## How to complete this task
Find the line containing "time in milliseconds". Retype it and every line after it through the end of the entries, exactly as written, with nothing added.

(Extracted data entries)
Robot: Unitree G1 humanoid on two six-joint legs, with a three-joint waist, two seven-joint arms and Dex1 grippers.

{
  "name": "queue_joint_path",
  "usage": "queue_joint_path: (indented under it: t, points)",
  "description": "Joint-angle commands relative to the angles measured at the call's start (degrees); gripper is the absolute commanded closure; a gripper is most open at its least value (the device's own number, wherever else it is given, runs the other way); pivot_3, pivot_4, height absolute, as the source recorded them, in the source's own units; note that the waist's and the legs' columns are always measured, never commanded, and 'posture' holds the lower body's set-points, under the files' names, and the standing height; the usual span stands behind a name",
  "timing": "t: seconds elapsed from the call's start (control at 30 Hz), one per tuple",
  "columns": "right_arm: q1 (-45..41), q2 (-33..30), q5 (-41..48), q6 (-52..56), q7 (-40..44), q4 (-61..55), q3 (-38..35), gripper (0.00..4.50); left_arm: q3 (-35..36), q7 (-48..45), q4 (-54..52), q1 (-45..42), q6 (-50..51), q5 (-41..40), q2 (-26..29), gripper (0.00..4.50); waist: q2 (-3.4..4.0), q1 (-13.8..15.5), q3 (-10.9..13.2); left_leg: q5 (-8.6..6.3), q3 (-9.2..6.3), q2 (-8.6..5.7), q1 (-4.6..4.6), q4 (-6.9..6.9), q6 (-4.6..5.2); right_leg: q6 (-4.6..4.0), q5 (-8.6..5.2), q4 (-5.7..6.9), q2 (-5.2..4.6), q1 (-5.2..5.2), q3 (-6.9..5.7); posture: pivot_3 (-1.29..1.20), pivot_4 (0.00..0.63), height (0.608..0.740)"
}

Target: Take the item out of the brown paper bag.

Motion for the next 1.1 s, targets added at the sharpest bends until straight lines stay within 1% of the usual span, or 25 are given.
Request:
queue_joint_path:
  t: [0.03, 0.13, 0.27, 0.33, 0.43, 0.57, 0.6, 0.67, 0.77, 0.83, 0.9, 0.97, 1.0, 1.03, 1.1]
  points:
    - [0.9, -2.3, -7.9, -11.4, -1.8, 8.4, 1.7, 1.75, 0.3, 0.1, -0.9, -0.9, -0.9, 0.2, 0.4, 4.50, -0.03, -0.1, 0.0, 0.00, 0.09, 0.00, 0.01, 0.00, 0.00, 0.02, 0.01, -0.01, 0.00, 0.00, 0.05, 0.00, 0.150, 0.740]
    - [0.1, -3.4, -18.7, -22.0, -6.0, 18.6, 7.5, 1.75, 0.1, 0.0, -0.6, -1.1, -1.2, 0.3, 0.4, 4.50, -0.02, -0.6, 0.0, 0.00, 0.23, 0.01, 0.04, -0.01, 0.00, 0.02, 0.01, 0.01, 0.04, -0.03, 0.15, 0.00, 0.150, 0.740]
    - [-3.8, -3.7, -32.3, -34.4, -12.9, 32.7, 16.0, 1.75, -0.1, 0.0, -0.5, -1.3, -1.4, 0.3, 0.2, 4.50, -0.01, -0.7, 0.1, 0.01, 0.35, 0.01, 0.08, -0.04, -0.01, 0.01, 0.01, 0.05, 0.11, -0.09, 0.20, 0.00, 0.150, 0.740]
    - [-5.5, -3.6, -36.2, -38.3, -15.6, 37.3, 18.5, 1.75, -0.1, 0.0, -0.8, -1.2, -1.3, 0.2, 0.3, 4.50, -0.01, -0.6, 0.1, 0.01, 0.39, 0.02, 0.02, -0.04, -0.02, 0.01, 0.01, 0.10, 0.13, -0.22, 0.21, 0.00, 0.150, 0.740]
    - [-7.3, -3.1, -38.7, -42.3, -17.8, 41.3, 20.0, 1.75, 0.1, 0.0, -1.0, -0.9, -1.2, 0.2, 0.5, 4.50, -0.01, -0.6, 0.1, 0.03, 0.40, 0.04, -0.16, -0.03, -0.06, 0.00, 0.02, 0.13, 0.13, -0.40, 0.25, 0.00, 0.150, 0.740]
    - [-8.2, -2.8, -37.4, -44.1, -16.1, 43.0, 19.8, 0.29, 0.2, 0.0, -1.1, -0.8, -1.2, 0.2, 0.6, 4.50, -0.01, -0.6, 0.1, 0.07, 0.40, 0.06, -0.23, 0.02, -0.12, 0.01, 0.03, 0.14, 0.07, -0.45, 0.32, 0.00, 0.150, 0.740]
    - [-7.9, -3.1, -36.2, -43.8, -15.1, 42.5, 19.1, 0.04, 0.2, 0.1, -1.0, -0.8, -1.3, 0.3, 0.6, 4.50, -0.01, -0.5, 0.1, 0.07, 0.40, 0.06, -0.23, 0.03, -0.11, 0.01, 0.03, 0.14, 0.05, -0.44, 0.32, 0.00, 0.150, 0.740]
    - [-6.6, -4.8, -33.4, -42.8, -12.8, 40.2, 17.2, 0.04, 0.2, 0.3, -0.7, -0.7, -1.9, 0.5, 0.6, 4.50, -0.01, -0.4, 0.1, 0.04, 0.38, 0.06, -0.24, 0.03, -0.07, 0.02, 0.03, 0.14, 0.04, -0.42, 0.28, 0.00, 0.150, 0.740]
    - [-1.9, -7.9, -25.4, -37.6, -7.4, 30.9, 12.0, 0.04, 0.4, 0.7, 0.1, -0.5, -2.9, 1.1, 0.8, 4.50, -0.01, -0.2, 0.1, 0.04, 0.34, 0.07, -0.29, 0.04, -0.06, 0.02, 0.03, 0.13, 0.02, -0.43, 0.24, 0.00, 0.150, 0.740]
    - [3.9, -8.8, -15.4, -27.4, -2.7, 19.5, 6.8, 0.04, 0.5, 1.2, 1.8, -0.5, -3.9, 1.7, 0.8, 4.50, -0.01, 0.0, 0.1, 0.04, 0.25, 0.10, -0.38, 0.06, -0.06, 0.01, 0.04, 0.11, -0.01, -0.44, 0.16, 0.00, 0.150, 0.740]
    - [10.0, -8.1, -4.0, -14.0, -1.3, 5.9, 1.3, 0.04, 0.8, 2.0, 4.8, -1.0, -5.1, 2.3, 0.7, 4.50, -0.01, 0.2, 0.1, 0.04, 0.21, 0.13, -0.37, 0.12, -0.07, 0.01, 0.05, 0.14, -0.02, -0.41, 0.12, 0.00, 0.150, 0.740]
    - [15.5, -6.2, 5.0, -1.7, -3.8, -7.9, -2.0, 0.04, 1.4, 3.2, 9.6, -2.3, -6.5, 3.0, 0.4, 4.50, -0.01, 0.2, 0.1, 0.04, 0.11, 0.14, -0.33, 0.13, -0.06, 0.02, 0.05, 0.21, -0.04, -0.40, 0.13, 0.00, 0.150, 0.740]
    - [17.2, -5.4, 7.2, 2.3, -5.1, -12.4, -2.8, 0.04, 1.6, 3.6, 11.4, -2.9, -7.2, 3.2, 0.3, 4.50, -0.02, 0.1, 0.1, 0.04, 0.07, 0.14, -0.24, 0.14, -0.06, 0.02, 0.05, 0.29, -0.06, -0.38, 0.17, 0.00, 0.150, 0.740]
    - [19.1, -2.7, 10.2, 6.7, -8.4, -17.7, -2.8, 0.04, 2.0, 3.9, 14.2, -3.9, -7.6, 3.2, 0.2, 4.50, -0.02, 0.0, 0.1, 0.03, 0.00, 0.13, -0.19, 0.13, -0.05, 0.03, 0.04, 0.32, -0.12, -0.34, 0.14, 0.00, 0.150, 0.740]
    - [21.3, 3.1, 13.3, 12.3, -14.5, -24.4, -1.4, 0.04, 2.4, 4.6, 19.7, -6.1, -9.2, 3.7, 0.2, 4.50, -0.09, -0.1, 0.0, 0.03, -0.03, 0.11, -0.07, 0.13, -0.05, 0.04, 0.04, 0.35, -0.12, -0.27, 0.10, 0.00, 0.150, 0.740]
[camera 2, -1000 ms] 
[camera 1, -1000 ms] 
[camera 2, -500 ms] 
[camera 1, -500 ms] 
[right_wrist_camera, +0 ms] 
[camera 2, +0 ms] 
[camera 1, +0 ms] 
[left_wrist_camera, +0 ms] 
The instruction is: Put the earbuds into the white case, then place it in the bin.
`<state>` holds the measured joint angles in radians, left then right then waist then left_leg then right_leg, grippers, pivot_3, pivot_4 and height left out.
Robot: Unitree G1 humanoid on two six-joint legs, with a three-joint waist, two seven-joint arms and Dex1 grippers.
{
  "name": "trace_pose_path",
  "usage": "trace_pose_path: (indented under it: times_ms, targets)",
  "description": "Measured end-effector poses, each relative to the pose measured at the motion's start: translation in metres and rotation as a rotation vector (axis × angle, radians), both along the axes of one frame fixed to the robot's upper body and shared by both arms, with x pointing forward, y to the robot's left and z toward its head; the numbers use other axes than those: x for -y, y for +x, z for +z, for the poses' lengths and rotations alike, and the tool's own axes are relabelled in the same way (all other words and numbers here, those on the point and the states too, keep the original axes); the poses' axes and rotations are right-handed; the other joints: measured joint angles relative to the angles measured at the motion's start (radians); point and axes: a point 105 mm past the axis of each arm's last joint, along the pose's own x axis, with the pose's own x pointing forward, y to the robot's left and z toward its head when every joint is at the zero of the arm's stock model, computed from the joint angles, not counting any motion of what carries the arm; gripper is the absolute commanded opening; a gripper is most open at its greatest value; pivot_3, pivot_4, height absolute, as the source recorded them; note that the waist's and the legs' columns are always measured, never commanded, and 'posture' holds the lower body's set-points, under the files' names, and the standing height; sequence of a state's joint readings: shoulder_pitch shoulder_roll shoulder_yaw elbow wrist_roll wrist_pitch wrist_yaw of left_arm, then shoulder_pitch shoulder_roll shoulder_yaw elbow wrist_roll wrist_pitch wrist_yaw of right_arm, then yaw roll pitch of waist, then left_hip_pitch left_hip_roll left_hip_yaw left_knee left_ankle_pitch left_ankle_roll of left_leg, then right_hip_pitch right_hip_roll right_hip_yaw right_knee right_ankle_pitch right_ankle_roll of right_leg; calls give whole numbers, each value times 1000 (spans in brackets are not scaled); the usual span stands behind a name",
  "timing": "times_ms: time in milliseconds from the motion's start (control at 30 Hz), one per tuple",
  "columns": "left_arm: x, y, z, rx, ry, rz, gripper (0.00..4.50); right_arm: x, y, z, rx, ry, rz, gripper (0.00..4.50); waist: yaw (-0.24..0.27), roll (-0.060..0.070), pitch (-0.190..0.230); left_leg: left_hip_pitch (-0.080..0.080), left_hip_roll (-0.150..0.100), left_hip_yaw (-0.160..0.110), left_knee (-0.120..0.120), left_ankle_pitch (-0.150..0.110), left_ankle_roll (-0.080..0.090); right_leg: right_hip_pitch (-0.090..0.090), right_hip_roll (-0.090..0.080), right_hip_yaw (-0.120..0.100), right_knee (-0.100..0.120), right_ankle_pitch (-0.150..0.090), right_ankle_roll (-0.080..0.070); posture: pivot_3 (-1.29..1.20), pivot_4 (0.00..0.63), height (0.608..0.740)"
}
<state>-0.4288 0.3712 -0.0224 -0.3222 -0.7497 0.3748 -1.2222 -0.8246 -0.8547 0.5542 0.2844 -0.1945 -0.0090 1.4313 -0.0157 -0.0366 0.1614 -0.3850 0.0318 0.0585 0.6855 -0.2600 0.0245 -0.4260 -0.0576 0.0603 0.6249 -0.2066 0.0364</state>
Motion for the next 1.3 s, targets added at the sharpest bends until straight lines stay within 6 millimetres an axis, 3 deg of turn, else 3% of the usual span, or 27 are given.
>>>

## Exercise result
  "timing": "times_ms: time in milliseconds from the motion's start (control at 30 Hz), one per tuple",
  "columns": "left_arm: x, y, z, rx, ry, rz, gripper (0.00..4.50); right_arm: x, y, z, rx, ry, rz, gripper (0.00..4.50); waist: yaw (-0.24..0.27), roll (-0.060..0.070), pitch (-0.190..0.230); left_leg: left_hip_pitch (-0.080..0.080), left_hip_roll (-0.150..0.100), left_hip_yaw (-0.160..0.110), left_knee (-0.120..0.120), left_ankle_pitch (-0.150..0.110), left_ankle_roll (-0.080..0.090); right_leg: right_hip_pitch (-0.090..0.090), right_hip_roll (-0.090..0.080), right_hip_yaw (-0.120..0.100), right_knee (-0.100..0.120), right_ankle_pitch (-0.150..0.090), right_ankle_roll (-0.080..0.070); posture: pivot_3 (-1.29..1.20), pivot_4 (0.00..0.63), height (0.608..0.740)"
}
<state>-0.4288 0.3712 -0.0224 -0.3222 -0.7497 0.3748 -1.2222 -0.8246 -0.8547 0.5542 0.2844 -0.1945 -0.0090 1.4313 -0.0157 -0.0366 0.1614 -0.3850 0.0318 0.0585 0.6855 -0.2600 0.0245 -0.4260 -0.0576 0.0603 0.6249 -0.2066 0.0364</state>
Motion for the next 1.3 s, targets added at the sharpest bends until straight lines stay within 6 millimetres an axis, 3 deg of turn, else 3% of the usual span, or 27 are given.
>>>

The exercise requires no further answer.